Work to complete: Print nothing except the lines of the listing below from the line with "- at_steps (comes" to the line with "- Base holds", each exactly as written, both ends included.

(Given data Opens)

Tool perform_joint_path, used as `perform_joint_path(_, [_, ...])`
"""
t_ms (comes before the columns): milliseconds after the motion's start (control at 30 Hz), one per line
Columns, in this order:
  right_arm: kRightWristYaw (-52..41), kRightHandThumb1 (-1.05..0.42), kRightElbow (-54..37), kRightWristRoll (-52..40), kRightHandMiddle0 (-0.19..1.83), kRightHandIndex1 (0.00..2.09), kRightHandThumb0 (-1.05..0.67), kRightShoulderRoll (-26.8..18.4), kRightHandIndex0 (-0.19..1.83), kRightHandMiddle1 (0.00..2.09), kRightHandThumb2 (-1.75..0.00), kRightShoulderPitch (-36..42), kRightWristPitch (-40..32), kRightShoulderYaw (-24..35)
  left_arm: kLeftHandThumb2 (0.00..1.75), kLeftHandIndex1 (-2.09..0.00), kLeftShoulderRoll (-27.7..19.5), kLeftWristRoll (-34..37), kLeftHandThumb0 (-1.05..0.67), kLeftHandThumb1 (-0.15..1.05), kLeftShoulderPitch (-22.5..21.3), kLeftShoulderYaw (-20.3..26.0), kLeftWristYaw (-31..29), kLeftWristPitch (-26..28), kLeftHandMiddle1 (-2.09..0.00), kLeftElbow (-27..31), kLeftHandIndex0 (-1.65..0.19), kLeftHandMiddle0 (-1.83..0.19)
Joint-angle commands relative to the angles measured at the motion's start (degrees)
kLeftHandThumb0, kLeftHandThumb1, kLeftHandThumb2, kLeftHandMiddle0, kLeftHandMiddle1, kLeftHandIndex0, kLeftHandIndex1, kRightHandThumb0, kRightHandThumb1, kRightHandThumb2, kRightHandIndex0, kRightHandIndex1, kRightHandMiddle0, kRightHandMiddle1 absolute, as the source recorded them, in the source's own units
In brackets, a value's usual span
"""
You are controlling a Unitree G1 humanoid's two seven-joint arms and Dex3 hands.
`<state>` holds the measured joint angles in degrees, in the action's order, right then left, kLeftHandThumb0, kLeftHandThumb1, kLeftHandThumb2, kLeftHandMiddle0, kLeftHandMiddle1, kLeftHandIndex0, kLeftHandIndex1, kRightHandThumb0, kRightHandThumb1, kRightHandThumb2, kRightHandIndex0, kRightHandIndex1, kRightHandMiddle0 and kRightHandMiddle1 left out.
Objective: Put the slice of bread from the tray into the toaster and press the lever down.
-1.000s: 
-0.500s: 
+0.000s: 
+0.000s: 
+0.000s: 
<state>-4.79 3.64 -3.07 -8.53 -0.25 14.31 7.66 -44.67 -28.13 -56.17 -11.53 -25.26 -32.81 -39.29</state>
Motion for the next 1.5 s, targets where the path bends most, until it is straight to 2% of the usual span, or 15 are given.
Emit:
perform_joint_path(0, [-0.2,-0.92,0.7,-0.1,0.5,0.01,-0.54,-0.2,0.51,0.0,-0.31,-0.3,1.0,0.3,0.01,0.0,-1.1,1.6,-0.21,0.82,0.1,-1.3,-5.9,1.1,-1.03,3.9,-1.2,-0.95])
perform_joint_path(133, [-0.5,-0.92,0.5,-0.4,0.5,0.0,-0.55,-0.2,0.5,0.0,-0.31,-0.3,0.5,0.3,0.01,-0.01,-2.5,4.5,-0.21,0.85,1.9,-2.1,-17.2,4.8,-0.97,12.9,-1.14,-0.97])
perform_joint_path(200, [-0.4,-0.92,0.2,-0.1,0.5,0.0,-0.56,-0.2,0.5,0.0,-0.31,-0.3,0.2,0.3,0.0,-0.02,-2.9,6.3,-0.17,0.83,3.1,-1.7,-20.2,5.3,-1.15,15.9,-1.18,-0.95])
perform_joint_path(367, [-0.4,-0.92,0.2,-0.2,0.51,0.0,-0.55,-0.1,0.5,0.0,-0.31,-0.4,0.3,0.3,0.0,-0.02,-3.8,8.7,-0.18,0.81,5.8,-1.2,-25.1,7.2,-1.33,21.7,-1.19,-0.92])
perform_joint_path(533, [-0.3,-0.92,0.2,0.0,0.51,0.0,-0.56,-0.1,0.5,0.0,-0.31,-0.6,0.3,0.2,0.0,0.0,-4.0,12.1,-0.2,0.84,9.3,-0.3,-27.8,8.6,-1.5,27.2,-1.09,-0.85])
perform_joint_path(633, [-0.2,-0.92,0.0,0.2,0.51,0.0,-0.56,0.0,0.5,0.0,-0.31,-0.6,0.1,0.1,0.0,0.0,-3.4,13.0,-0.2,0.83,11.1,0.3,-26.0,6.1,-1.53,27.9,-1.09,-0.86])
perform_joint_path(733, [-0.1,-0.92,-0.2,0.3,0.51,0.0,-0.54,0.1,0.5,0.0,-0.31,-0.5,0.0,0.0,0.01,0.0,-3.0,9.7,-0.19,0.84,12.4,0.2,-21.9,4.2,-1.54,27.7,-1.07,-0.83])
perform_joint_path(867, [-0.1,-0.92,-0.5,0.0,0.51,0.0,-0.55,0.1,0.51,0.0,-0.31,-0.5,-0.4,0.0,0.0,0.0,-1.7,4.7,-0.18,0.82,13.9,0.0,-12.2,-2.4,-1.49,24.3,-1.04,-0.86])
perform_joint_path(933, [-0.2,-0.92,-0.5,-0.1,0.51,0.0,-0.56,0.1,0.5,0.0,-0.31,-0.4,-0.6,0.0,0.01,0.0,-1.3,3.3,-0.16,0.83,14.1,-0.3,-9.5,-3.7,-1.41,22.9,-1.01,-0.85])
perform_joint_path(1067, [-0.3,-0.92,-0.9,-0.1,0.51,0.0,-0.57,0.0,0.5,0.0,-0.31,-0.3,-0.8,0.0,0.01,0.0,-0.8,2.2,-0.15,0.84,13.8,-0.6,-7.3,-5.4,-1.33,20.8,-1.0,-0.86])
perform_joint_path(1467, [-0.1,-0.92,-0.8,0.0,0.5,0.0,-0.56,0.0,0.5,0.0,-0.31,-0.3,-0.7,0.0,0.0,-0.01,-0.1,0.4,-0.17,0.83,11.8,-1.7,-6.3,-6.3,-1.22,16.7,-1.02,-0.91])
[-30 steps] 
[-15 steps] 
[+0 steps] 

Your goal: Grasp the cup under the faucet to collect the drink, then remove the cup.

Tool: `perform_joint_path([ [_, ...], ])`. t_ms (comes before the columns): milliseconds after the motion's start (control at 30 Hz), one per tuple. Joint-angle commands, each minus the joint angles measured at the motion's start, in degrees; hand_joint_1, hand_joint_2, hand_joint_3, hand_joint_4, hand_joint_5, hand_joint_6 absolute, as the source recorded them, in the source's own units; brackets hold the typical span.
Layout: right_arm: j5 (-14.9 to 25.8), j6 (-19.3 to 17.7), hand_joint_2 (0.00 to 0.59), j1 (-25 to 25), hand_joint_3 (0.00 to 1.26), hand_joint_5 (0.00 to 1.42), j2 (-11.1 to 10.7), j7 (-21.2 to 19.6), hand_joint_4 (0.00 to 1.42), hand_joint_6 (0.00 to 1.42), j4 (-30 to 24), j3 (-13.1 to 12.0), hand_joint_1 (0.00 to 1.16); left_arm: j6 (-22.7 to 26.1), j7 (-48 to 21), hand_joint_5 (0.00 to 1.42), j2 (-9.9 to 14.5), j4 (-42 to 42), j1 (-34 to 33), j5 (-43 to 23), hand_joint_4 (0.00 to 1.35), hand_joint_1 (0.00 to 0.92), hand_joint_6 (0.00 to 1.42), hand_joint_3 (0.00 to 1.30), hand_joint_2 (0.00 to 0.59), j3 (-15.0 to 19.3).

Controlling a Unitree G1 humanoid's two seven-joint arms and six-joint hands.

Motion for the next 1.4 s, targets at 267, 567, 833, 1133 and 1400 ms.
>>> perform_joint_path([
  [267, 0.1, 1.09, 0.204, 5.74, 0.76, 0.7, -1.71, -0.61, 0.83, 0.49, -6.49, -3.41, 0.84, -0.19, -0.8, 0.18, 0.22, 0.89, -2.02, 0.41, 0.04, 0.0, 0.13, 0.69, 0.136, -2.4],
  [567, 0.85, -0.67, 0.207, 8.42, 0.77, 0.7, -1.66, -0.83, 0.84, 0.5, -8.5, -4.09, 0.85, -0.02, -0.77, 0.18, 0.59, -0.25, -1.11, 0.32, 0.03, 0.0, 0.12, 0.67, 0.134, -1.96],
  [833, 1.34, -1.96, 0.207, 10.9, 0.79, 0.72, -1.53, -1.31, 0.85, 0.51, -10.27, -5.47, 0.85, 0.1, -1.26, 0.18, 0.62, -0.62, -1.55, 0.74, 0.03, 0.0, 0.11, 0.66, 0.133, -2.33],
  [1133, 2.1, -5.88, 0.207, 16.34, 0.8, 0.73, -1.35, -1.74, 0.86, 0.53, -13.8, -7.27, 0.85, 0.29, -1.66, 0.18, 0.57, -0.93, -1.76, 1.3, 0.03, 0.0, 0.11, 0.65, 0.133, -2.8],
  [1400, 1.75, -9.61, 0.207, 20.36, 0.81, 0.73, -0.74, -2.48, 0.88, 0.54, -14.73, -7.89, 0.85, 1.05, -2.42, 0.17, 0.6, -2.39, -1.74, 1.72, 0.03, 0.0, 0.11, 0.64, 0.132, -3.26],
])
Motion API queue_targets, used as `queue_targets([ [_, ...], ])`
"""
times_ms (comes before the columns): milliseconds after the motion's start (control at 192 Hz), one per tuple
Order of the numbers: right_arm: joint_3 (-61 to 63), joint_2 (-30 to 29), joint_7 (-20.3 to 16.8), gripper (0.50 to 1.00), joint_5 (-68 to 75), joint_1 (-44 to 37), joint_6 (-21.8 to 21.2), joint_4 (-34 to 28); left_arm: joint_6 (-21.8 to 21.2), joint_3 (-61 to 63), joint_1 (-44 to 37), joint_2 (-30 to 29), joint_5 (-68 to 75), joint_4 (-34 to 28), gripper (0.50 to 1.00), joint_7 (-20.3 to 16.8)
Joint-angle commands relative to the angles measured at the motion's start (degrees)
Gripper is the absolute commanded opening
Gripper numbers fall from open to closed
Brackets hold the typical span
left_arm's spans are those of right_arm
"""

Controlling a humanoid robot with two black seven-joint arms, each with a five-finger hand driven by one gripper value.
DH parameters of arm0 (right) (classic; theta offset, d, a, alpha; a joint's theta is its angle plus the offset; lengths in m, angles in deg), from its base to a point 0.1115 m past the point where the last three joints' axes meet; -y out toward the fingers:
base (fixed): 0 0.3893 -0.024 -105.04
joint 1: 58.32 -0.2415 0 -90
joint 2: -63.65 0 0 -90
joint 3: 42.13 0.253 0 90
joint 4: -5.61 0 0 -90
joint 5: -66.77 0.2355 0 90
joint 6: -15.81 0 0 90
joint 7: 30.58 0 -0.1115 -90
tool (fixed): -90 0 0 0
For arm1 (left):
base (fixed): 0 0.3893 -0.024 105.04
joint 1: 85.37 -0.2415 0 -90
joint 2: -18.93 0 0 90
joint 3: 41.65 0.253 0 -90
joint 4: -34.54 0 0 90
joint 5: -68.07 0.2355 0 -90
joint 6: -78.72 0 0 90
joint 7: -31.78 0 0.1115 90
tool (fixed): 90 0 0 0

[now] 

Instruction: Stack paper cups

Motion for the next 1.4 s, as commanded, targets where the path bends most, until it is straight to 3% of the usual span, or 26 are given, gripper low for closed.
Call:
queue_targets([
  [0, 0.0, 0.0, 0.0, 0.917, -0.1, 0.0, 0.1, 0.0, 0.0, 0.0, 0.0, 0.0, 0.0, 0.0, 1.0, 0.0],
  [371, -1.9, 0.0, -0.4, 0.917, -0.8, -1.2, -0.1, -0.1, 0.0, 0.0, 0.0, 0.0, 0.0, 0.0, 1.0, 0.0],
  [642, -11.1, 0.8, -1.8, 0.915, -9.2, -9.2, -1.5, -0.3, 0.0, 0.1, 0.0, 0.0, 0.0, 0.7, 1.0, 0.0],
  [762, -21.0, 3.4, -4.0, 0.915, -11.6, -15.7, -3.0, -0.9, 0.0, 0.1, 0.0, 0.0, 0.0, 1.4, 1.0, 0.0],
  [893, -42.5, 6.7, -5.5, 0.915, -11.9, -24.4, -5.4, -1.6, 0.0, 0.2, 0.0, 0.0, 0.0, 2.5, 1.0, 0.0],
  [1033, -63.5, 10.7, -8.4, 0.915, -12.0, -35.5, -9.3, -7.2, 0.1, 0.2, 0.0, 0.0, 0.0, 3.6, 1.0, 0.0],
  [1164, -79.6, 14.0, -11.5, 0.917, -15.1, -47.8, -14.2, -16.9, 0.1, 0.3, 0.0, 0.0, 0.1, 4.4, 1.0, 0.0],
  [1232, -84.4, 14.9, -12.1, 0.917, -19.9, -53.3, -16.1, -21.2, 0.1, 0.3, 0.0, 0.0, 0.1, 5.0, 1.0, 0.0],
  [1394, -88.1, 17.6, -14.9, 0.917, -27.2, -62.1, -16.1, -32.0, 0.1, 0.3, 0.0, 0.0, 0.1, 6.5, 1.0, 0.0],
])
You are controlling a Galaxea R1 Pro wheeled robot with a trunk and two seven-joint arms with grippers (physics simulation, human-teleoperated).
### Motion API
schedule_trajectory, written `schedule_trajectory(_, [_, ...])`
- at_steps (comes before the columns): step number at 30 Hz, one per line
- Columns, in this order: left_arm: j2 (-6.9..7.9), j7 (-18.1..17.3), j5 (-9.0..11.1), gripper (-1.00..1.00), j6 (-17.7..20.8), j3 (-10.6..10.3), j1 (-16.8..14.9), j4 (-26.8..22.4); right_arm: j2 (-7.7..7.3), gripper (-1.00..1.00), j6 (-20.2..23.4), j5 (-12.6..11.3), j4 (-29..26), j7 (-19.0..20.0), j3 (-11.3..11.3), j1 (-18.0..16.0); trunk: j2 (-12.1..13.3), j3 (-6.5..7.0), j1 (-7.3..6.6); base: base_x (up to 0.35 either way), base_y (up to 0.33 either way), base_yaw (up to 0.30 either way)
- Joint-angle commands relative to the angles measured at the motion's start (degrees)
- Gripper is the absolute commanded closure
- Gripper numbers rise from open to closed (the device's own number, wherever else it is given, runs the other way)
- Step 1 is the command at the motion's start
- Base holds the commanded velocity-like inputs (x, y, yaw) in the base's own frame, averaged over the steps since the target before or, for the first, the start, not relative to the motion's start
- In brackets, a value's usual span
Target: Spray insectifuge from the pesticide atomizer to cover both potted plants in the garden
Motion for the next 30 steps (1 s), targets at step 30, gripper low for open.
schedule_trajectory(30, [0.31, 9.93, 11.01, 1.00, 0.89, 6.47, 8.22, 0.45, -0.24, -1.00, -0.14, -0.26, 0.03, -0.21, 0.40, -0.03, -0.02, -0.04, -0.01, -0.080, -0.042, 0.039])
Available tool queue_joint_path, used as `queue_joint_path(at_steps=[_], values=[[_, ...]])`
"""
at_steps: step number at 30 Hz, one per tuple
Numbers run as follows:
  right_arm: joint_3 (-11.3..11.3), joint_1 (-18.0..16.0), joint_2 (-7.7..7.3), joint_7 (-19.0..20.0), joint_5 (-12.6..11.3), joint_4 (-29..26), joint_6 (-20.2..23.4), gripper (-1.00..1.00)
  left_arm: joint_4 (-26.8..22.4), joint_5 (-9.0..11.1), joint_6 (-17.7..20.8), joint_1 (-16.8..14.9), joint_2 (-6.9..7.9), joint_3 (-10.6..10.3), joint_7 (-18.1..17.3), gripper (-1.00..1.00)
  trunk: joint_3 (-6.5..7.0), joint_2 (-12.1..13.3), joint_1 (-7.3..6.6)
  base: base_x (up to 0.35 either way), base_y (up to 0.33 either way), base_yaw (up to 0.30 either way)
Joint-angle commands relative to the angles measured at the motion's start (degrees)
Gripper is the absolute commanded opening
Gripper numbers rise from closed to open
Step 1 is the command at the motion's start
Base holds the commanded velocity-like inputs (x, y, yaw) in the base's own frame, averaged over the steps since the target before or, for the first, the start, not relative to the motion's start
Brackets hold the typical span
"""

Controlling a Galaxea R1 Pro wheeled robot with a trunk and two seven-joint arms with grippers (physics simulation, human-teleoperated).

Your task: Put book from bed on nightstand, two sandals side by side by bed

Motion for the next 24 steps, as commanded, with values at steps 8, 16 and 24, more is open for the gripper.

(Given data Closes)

Result:
- at_steps (comes before the columns): step number at 30 Hz, one per line
- Columns, in this order: left_arm: j2 (-6.9..7.9), j7 (-18.1..17.3), j5 (-9.0..11.1), gripper (-1.00..1.00), j6 (-17.7..20.8), j3 (-10.6..10.3), j1 (-16.8..14.9), j4 (-26.8..22.4); right_arm: j2 (-7.7..7.3), gripper (-1.00..1.00), j6 (-20.2..23.4), j5 (-12.6..11.3), j4 (-29..26), j7 (-19.0..20.0), j3 (-11.3..11.3), j1 (-18.0..16.0); trunk: j2 (-12.1..13.3), j3 (-6.5..7.0), j1 (-7.3..6.6); base: base_x (up to 0.35 either way), base_y (up to 0.33 either way), base_yaw (up to 0.30 either way)
- Joint-angle commands relative to the angles measured at the motion's start (degrees)
- Gripper is the absolute commanded closure
- Gripper numbers rise from open to closed (the device's own number, wherever else it is given, runs the other way)
- Step 1 is the command at the motion's start
- Base holds the commanded velocity-like inputs (x, y, yaw) in the base's own frame, averaged over the steps since the target before or, for the first, the start, not relative to the motion's start

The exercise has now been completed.